# [The task]
The word "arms" marks the lines you need; copy each of them from the data.

Segment Start: Data for analysis

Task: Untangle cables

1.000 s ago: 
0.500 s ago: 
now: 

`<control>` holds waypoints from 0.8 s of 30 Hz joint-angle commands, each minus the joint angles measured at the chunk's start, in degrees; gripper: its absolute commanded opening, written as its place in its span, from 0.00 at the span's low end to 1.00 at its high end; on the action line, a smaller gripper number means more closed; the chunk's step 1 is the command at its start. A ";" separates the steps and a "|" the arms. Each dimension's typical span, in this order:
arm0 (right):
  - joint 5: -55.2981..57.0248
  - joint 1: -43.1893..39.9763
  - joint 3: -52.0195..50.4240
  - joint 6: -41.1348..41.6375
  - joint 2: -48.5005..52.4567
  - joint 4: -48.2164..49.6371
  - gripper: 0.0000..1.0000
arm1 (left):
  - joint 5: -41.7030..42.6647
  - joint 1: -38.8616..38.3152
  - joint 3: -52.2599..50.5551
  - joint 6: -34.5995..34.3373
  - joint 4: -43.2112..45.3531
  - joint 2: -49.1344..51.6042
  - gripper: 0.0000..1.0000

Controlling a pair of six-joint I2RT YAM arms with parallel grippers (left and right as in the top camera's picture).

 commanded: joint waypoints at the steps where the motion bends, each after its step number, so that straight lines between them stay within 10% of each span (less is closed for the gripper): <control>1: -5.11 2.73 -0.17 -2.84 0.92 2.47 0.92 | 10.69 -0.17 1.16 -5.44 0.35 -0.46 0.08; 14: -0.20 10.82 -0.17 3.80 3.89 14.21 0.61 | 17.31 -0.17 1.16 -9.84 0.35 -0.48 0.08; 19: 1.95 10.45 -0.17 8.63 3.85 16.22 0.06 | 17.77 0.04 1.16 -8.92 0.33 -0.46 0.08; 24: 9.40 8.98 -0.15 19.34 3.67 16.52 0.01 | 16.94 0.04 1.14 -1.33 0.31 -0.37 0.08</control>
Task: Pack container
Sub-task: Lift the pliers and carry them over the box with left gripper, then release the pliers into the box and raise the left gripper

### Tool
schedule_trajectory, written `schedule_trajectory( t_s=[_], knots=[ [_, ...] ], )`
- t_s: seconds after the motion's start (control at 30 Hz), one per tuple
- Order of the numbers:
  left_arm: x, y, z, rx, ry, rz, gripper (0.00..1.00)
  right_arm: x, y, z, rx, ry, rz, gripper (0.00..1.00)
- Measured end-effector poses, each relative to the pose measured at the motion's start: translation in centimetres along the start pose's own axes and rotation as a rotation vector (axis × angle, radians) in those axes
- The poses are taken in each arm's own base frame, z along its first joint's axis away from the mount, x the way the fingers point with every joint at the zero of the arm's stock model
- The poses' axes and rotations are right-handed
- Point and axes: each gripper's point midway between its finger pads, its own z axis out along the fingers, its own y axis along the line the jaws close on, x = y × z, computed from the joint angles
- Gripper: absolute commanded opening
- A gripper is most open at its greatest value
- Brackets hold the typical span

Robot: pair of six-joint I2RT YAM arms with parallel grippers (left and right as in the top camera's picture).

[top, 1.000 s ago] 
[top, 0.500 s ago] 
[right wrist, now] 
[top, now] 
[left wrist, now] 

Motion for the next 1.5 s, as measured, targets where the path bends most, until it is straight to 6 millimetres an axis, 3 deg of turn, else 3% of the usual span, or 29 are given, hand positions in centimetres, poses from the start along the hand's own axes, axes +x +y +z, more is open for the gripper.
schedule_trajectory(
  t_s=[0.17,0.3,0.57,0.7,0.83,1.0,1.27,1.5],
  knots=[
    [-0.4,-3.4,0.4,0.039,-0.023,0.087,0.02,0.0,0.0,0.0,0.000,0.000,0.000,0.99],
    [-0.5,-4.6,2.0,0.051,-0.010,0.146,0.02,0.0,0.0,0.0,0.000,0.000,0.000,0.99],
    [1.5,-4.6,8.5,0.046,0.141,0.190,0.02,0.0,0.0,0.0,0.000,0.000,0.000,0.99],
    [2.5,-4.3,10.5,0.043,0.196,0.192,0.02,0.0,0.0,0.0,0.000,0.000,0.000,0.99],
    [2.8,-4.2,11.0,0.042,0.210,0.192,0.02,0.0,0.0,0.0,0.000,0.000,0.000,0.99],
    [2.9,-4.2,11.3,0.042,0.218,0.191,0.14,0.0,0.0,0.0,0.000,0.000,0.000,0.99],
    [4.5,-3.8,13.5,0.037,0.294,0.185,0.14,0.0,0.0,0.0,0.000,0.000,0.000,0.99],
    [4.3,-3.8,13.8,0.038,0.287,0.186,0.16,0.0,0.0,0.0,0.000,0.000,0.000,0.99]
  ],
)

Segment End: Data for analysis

# [Result]
`<control>` holds waypoints from 0.8 s of 30 Hz joint-angle commands, each minus the joint angles measured at the chunk's start, in degrees; gripper: its absolute commanded opening, written as its place in its span, from 0.00 at the span's low end to 1.00 at its high end; on the action line, a smaller gripper number means more closed; the chunk's step 1 is the command at its start. A ";" separates the steps and a "|" the arms. Each dimension's typical span, in this order:
Controlling a pair of six-joint I2RT YAM arms with parallel grippers (left and right as in the top camera's picture).
Robot: pair of six-joint I2RT YAM arms with parallel grippers (left and right as in the top camera's picture).

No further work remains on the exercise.